In the case of GPU functions, there in no correctness at stake - just some differences in performance.

Advanced users always want the abstraction to leak :P Our job is to navigate that tradeoff and pick something we think makes sense for most of our users.

I think a flag deals with 3, and for 5 I think we could do something like you mentioned below, adding -D STAN_GPU. A flag also makes the error handling of the API simpler, equivalent to the _gpu() case you write about. For whatever that’s worth. Agreed that failing early is pretty much always preferred.

@Bob_Carpenter, what do you think about this _gpu() thing vs some kind of -D STAN_GPU compiler flag? My perspective seems to lean relatively heavily towards simple language+complicated compiler compared with Dan and maybe with you as well, but it’s up to you.

Sorry, discourse somehow totally omitted your reply from ~20 days ago when I replied to Dan yesterday. It only appeared this morning, and then between my reply and Dan’s. Pretty weird. Anyway, I was mostly saying I’d be willing to take over just in case you had started work and found that to be time consuming (something that would be totally understandable!). I’m happy to be your point person and help guide you through the remaining issues, though as you can see some of the issues require some community discussion and decision-making.

I think we’d love to get GPU support integrated as much as we can while retaining existing performance and behavior for users who don’t have GPUs. Though it sounds like from a project management perspective it’s probably good to talk to Rok and see if their plans will totally eclipse this at some point within a short timeframe, and if you still want to put the effort into code that might get replaced at some point. I think certainly some of our users would find incremental advances in performance fairly valuable.

+1

I liked the solution I posted to another thread on this somewhere, which involves

  • top-level compiler flag to turn on GPUs

  • branch inside each GPU-enabled function sending it to the regular version if it’s below the speedup size threshold (e.g., 100 or whatever for Cholesky, but we may want that a bit higher to default to not hammering the GPU for breakeven).

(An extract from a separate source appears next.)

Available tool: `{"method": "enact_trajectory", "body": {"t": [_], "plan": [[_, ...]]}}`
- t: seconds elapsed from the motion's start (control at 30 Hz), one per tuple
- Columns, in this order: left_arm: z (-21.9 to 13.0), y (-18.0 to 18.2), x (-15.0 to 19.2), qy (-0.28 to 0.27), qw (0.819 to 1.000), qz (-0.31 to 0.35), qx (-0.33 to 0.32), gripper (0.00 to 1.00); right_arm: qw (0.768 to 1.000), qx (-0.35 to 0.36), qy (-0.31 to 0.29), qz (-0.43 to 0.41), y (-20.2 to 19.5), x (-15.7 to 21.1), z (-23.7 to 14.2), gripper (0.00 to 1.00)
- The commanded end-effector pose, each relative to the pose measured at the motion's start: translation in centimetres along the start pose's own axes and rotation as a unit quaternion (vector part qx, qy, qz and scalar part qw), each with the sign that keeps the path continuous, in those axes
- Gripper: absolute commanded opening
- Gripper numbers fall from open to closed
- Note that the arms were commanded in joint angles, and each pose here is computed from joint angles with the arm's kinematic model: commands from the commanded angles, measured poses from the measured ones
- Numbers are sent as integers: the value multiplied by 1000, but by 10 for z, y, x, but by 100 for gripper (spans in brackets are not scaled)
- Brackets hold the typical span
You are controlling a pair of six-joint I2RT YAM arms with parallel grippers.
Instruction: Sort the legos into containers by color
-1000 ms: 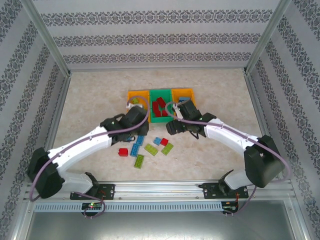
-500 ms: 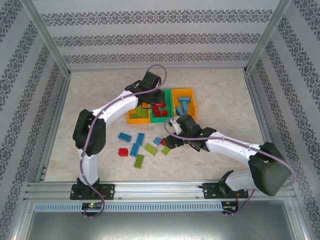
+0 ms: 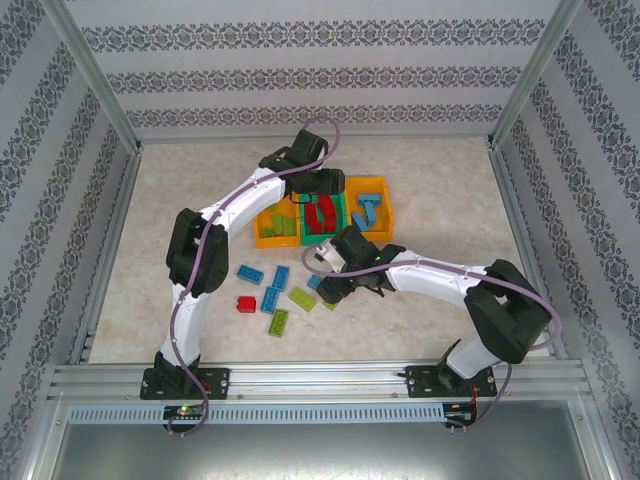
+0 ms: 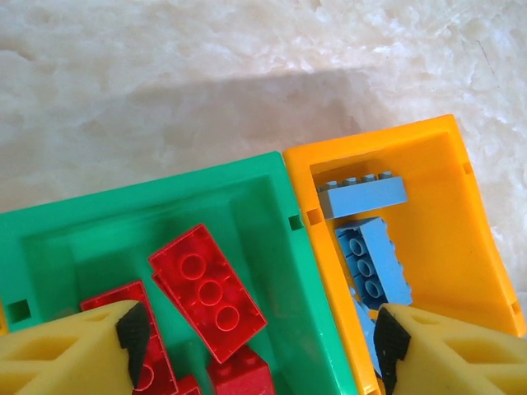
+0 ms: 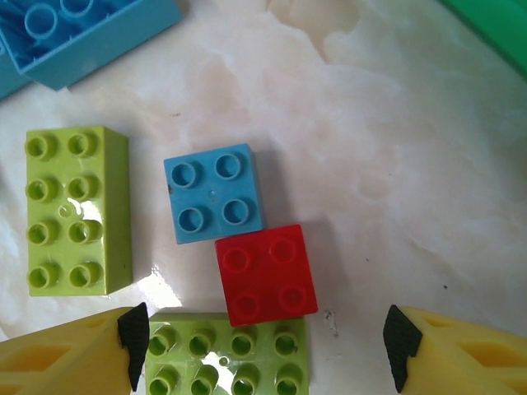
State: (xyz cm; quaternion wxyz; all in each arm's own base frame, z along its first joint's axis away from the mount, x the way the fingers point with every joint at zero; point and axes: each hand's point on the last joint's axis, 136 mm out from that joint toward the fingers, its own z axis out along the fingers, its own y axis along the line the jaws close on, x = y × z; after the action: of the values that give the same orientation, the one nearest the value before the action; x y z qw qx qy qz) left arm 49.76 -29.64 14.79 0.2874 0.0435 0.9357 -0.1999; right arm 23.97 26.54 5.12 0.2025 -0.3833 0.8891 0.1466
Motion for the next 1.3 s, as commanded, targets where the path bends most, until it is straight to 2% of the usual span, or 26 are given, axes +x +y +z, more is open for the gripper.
{"method": "enact_trajectory", "body": {"t": [0.0,0.07,0.1,0.47,0.67,0.93,1.1,1.27], "plan": [[-22,-1,-6,-14,1000,-7,1,88,999,-6,28,-28,6,4,6,76],[-32,-1,-9,-29,1000,-10,1,98,999,-2,36,-32,7,4,10,76],[-38,-1,-9,-37,999,-11,2,100,999,-1,40,-36,8,4,13,76],[-82,7,2,-64,998,-8,-3,99,996,21,80,-29,0,9,27,63],[-103,18,12,-76,997,0,-18,99,997,32,65,-24,-2,3,21,43],[-123,42,40,-81,995,3,-50,99,1000,15,-24,4,-7,-32,-24,33],[-133,55,63,-76,995,14,-63,99,990,0,-118,76,-36,-70,-55,31],[-145,61,86,-74,995,24,-56,100,979,7,-147,139,-67,-114,-62,30]]}}
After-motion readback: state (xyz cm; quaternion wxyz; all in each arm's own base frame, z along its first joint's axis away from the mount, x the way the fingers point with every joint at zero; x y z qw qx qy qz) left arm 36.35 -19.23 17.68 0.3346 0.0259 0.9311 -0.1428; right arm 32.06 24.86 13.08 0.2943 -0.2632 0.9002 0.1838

Then the language doesn’t change. I’m also OK with the _gpu solution for a second version which explicitly calls GPUs, but I lean toward putting the emphasis on our automatically figuring out what to do for users when we can. We can’t do that with ODE solvers, so we have the control params, but that’s only because we don’t know otherwise how to solve them and there may be very well different ODEs with different scales in the same model.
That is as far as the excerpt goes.